Sannidhi Buch: How was your experience working at Chambers of Dr. Ashwani Kumar, former Union Law Minister and Senior Advocate of the Supreme Court?
Ashish Goel: It was a great experience. Dr. Ashwani Kumar is one of India’s highly regarded lawyers and has served as India’s Union Law Minister. Each discussion that I had with him – and not just law-related discussions – was intellectually stimulating. I regularly went to the Supreme Court and the Delhi High Court with him in his car and assisted him in several high-profile matters. Most of my work at the Chambers pertained to constitutional law and legal theory. Dr. Ashwani Kumar filed public interest petitions concerning custodial torture and old age homes during my time in the Chambers, and I hugely benefited from the discussions that took place around these issues.
Sannidhi Buch: You have conducted various certificate courses and guest talksat various educational institutions in India; what has your general experience with students been?
Ashish Goel: I have interacted with both students from the national law schools and non national law schools.
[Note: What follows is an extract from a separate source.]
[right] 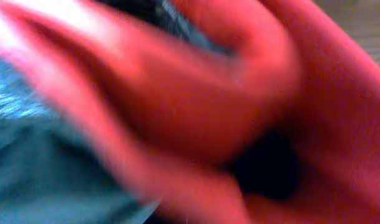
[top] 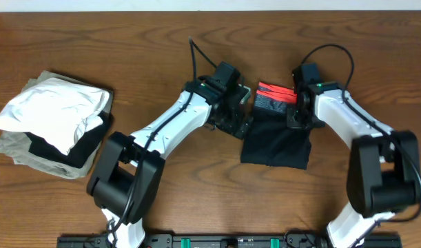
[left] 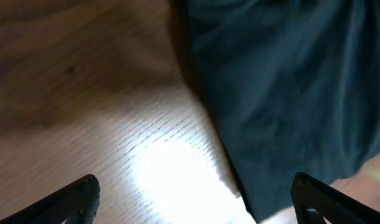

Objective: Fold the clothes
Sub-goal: 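Press the bundle with the left gripper beside the right gripper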

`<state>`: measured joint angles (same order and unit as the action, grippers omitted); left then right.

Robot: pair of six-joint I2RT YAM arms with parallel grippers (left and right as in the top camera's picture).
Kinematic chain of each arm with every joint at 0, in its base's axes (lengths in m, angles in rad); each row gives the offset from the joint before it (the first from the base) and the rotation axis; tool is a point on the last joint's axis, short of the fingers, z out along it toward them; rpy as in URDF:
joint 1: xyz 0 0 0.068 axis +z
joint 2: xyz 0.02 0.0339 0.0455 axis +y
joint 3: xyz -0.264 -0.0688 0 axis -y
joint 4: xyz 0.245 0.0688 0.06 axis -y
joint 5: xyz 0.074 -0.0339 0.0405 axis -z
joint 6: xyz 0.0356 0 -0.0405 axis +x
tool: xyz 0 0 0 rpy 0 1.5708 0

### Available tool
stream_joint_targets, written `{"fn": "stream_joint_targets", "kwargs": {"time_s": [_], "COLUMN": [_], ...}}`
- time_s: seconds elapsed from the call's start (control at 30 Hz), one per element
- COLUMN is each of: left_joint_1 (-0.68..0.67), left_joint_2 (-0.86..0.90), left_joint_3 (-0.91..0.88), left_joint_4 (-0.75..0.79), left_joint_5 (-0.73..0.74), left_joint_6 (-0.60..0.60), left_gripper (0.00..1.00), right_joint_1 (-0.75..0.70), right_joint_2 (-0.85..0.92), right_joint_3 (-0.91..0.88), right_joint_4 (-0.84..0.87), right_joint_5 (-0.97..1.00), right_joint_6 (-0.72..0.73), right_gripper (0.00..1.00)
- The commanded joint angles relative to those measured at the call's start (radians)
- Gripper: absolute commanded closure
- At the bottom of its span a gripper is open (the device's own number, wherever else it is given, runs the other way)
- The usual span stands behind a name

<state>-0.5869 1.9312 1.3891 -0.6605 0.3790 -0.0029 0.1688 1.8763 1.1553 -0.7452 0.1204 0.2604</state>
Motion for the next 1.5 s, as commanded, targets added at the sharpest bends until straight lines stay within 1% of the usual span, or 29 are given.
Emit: {"fn": "stream_joint_targets", "kwargs": {"time_s": [0.0, 0.1, 0.4, 0.57, 0.67, 0.97, 1.1, 1.13, 1.23, 1.33, 1.4, 1.43, 1.47], "left_joint_1": [-0.009, -0.01, -0.026, -0.061, -0.091, -0.194, -0.209, -0.209, -0.209, -0.209, -0.209, -0.209, -0.209], "left_joint_2": [0.034, 0.059, 0.15, 0.162, 0.162, 0.162, 0.162, 0.162, 0.162, 0.162, 0.162, 0.162, 0.162], "left_joint_3": [-0.009, -0.009, -0.009, -0.009, -0.009, -0.009, -0.009, -0.009, -0.009, -0.009, -0.009, -0.009, -0.009], "left_joint_4": [0.018, 0.042, 0.106, 0.137, 0.163, 0.207, 0.223, 0.226, 0.232, 0.233, 0.233, 0.232, 0.232], "left_joint_5": [0.007, 0.013, 0.188, 0.23, 0.299, 0.306, 0.306, 0.306, 0.306, 0.304, 0.29, 0.282, 0.282], "left_joint_6": [0.01, 0.01, 0.01, 0.009, 0.01, 0.009, 0.009, 0.009, 0.009, 0.01, 0.009, 0.008, 0.008], "left_gripper": [0.02, 0.02, 0.02, 0.02, 0.02, 0.02, 0.02, 0.06, 0.25, 0.47, 0.73, 0.81, 0.86], "right_joint_1": [-0.014, -0.014, -0.014, -0.014, -0.014, -0.014, -0.014, -0.014, -0.014, -0.014, -0.014, -0.014, -0.014], "right_joint_2": [0.047, 0.072, 0.078, 0.078, 0.078, 0.078, 0.078, 0.078, 0.078, 0.078, 0.078, 0.078, 0.078], "right_joint_3": [-0.007, -0.007, -0.007, -0.007, -0.007, -0.007, -0.007, -0.007, -0.007, -0.007, -0.007, -0.007, -0.007], "right_joint_4": [0.011, 0.016, 0.028, 0.029, 0.035, 0.027, 0.024, 0.024, 0.023, 0.022, 0.02, 0.02, 0.019], "right_joint_5": [0.029, 0.029, 0.026, 0.026, 0.025, 0.021, 0.021, 0.021, 0.022, 0.022, 0.022, 0.022, 0.022], "right_joint_6": [0.031, 0.031, 0.031, 0.032, 0.032, 0.032, 0.032, 0.032, 0.032, 0.032, 0.032, 0.032, 0.031], "right_gripper": [0.99, 0.99, 0.99, 0.99, 0.99, 0.99, 0.99, 0.99, 0.99, 0.99, 0.99, 0.99, 0.99]}}
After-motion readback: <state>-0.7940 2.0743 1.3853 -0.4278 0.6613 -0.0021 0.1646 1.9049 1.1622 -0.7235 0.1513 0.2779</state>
I do not see a vast difference between the two and I feel that all of us need to work together to ensure that the overall quality of legal education is maintained across law schools. The NLU/non-NLU divide is unfortunate. Those who are studying in law schools that may not be as renowned as others, should not feel demotivated because the tag of your law school will only take you thus far. Law students today are better prepared for the real world because they have unprecedented access to knowledge, information, and mentors and they know how to use all of this to their advantage.
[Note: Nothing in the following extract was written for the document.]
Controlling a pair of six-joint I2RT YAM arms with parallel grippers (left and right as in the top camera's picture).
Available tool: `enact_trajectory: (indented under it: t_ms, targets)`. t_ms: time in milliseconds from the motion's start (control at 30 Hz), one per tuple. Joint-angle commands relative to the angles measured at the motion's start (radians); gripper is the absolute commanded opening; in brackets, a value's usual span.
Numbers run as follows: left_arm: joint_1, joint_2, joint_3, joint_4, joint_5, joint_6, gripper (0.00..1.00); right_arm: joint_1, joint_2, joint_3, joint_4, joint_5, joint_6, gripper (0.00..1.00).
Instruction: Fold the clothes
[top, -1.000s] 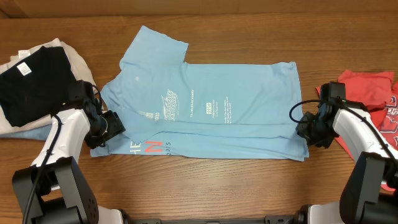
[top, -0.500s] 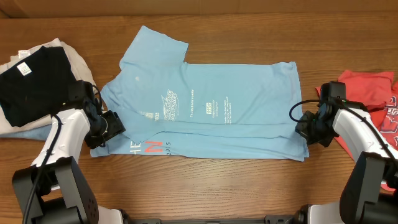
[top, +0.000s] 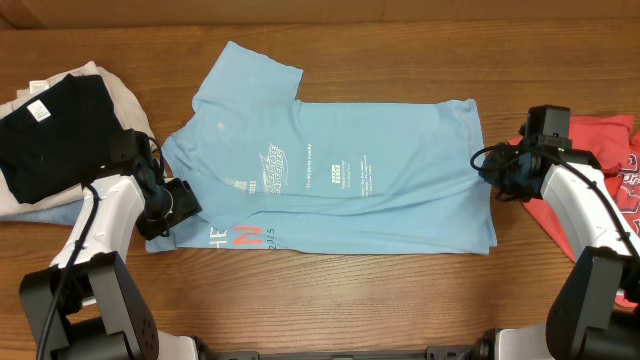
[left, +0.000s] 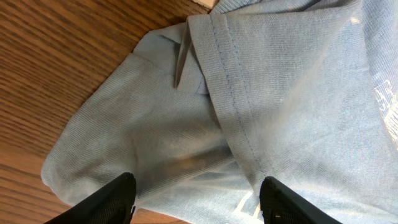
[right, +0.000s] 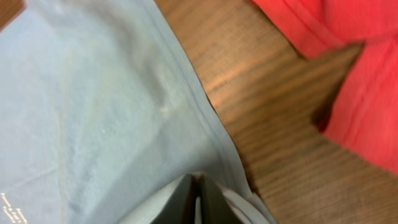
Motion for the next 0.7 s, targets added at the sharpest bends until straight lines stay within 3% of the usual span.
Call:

Sannidhi Buch: You write a blog on constitutional law and international tax law under “Ashish Goel Speaks” for Times of India and have done various publications in various journals. How should one go about deciding the topic for their publications and the process undertaken by one prior to working on it?
Ashish Goel: The topic for publication must be the topic that interests you. You cannot be interested in tax law and then choose to write on the insolvency and bankruptcy code. So, the first important step to writing an article is identifying your area of interest. I am glad you asked me about topic selection because I feel that law schools are not doing enough to help students. Students are seldom required to choose topics on their own. This needs to change. The easiest way to select a topic is to read what is in the news. Anything that is topical is worth writing about. But it is important to understand that writing for the sake of writing will not take you far. Your writing must aim at providing answers to difficult questions or questions for which there are no answers. One way to write an opinion piece, for instance, is to frame the topic in the form of a question and then you provide the answer in the article. Ask yourself: is this an important question and is the question worth asking? Has the question not been already answered? Are the existing answers satisfactory? The more you read the better you will be at writing. You must read the opinion pages of at least two newspapers every day. A good writer is also a good researcher, so it is important to develop your research skills. There is no place for ignorance in legal writing and you must always keep this in mind.
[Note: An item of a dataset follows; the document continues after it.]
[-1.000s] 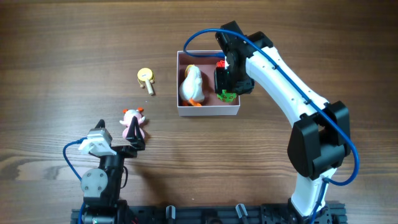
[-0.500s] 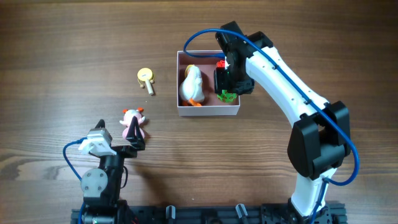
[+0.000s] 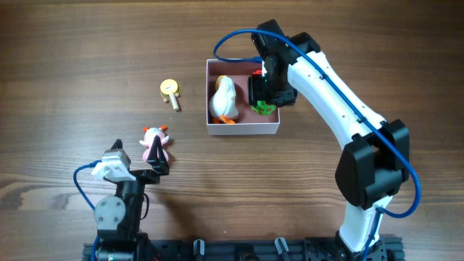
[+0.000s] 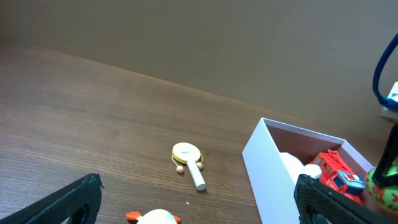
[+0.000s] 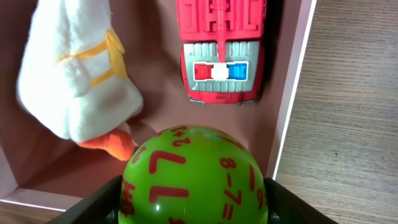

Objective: Pack container

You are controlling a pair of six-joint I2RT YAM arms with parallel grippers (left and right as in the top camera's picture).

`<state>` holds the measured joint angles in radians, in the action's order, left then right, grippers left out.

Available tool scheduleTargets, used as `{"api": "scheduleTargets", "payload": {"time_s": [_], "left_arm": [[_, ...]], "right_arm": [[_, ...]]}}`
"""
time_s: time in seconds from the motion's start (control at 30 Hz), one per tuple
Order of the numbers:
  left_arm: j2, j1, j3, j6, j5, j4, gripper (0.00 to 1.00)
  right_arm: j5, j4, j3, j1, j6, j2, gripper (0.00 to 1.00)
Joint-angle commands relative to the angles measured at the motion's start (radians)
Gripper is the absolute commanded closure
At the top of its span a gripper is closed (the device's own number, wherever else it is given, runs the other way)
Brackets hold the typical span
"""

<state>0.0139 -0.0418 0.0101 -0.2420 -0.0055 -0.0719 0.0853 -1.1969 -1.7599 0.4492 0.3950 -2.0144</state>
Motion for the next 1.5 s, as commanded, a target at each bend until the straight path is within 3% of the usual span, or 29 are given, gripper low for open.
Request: {"api": "scheduleTargets", "payload": {"time_s": [0.0,1.2,1.47], "left_arm": [[-0.006,0.006,-0.005,-0.005,-0.003,-0.001,0.00],[-0.006,0.006,-0.005,-0.005,-0.003,-0.001,0.00],[-0.006,0.006,-0.005,-0.005,-0.003,-0.001,0.00]], "right_arm": [[-0.011,-0.011,-0.034,0.001,-0.003,-0.002,0.33],[-0.064,-0.027,-0.034,0.001,-0.011,-0.002,0.27],[-0.093,-0.069,-0.151,-0.049,0.010,0.024,0.24]]}}
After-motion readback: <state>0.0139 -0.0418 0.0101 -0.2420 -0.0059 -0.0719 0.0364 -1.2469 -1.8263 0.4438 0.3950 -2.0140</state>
Sannidhi Buch: What other advice would you like to give to students who are struggling to find their area of interest?
Ashish Goel: I was once told by my senior that a lawyer should pursue career in a subject that interests her. That would mean that she can wake up in the middle of the night and start working, if necessary. Money is important but after a certain period you will get bored because you are not passionate about what you are doing. Finding an area of interest is difficult and takes time. Expose yourself to different areas of law in whichever manner you can. You are not doing it right if someone else is telling you what areas of law you should be or ought to be interested in.